Our section had flag wavers and head cheerleaders.  When the team scored everybody would bring out their mini umbrellas and sing and dance.

Good thing they all brought umbrellas.  It rained pretty hard during the first half of the game.  I stood in a line to buy a garbage-bag marketed as a rain jacket.  When I was close enough to touch, they sold out.  The second half of the game was dry, though.

Natasha ate a funny looking soup.  I ate an expensive bento box of mediocre food.  Garlic fries would have been a welcome addition.

The scoreboard was high tech.  It looked like an old card-based scoreboard, then turned into a super high-res video screen.  Very neat.

We had a great time at the ballpark, and I highly recommend that you visit.


Thursday, May 1, 2008

Spring Break Collection

Hamarikyuu Gardens.  These gardens have better flora than the imperial garden.  We arrived just as the cherry trees blossomed, which is a result of lucky timing rather than skillful planning.  There is a saltwater lake and accommodations for shogun duck hunting.  I took some shots at the ducks, but I used a camera instead of a NES Zapper.

This photo was taken before Natasha became angry with me for taking too many photos.  As I type this, I'm left with only photos and memories, and if experience has taught me anything, I've learned to trust photos better than memories.  Sorting through these photos brings me back there as if it were yesterday.  Additionally, being in charge of the camera gives me an important task which keeps me occupied, happy, and less irritable.

Here is a photo of Natasha after I'd take too many photos of her:


The ducks were channelled into stream-lets, where a wealthy landowner would use rice and cunning to catch the duck in a net. This is the samurai way.   I didn't know this until I began writing this blog.  During out visit,  I couldn't see the utility of the small channels, but it all makes sense now.

Here is a photo from a duck blind.  I think they threw the rice out from these stealthy positions.


This area was also designed to train falcons.  Go Mordecai!

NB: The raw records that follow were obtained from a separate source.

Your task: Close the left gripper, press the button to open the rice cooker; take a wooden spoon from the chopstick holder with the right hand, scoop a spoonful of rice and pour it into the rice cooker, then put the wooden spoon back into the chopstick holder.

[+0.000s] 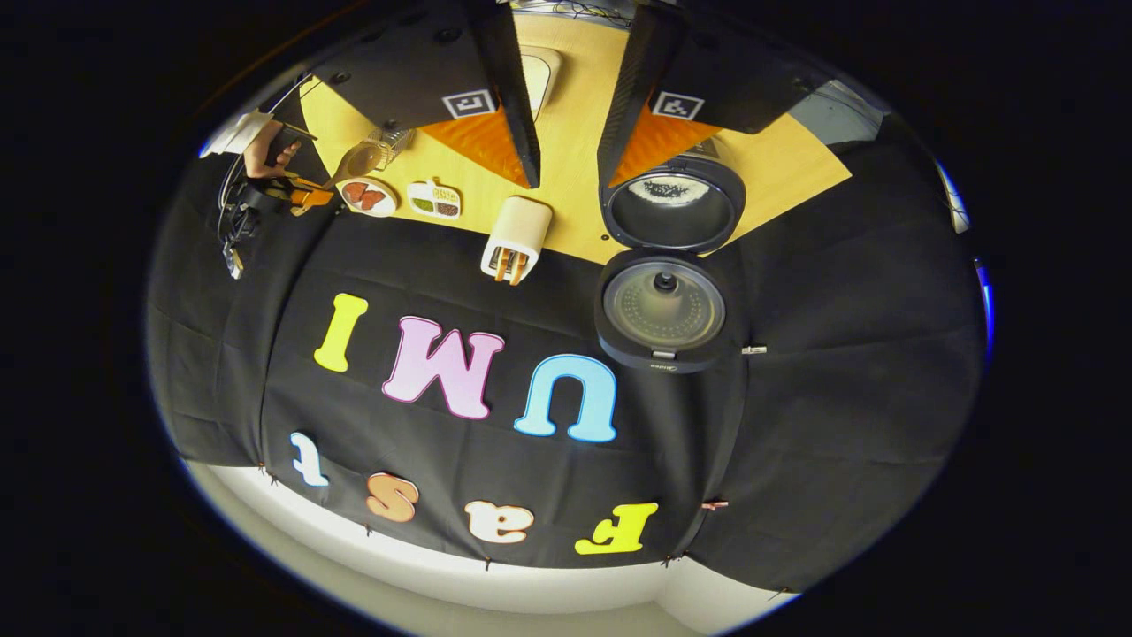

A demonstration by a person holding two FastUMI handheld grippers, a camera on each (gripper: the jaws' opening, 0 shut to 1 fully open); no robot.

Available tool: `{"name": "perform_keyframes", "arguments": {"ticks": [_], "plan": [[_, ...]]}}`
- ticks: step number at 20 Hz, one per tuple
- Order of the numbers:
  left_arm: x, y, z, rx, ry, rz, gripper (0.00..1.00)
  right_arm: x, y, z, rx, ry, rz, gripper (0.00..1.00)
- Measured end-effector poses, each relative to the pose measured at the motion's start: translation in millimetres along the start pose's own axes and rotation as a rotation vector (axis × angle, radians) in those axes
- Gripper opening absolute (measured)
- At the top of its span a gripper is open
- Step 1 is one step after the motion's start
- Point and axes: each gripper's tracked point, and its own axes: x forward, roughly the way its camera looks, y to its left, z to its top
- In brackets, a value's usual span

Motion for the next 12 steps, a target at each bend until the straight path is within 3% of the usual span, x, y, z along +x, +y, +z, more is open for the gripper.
{"name": "perform_keyframes", "arguments": {"ticks": [4,6,10,12], "plan": [[9,8,-4,-0.025,0.006,-0.097,0.6,-54,48,2,-0.031,-0.009,0.048,0.17],[11,16,-5,-0.05,0.007,-0.134,0.63,-75,74,-4,-0.052,-0.014,0.059,0.07],[8,37,-6,-0.025,0.006,-0.208,0.67,-104,129,-44,-0.097,0.004,0.079,0.17],[7,50,-4,-0.024,0.004,-0.232,0.75,-111,150,-74,-0.148,0.033,0.077,0.12]]}}
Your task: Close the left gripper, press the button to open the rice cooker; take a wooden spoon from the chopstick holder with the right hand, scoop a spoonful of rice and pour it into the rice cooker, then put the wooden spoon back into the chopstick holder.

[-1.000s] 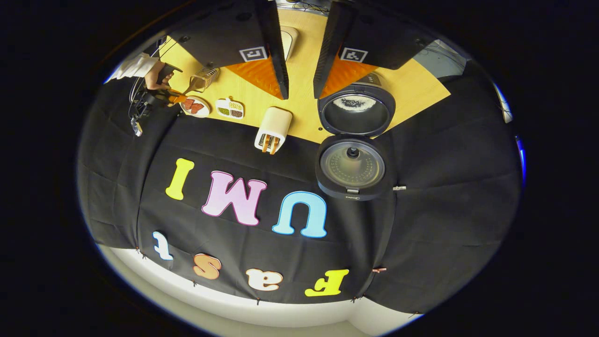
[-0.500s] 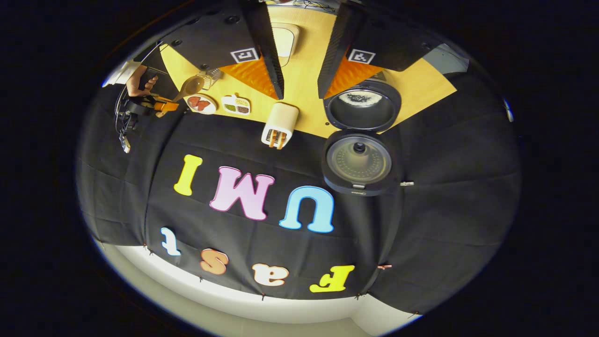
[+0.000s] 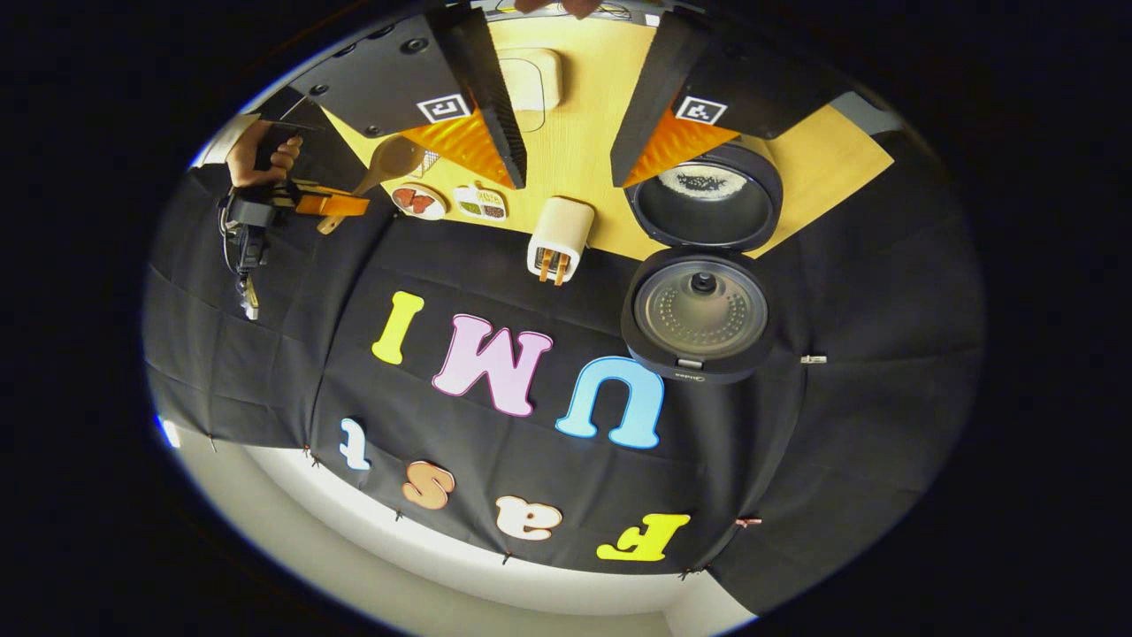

Finally, earlier that morning I was watching their version of Saturday morning cartoons.  They had options similar to Sesame Street, but what interested me more was a show about programming a computer to draw fractals.  This was taught at a high enough level that even children might be interested.  It speaks volumes for their culture (or at least speaks to my misunderstanding of their culture).

I think "maru" means "round" and google says that "hankei" means "radius".
Pretty neat, if you ask me.  I've never seen its equal on American TV.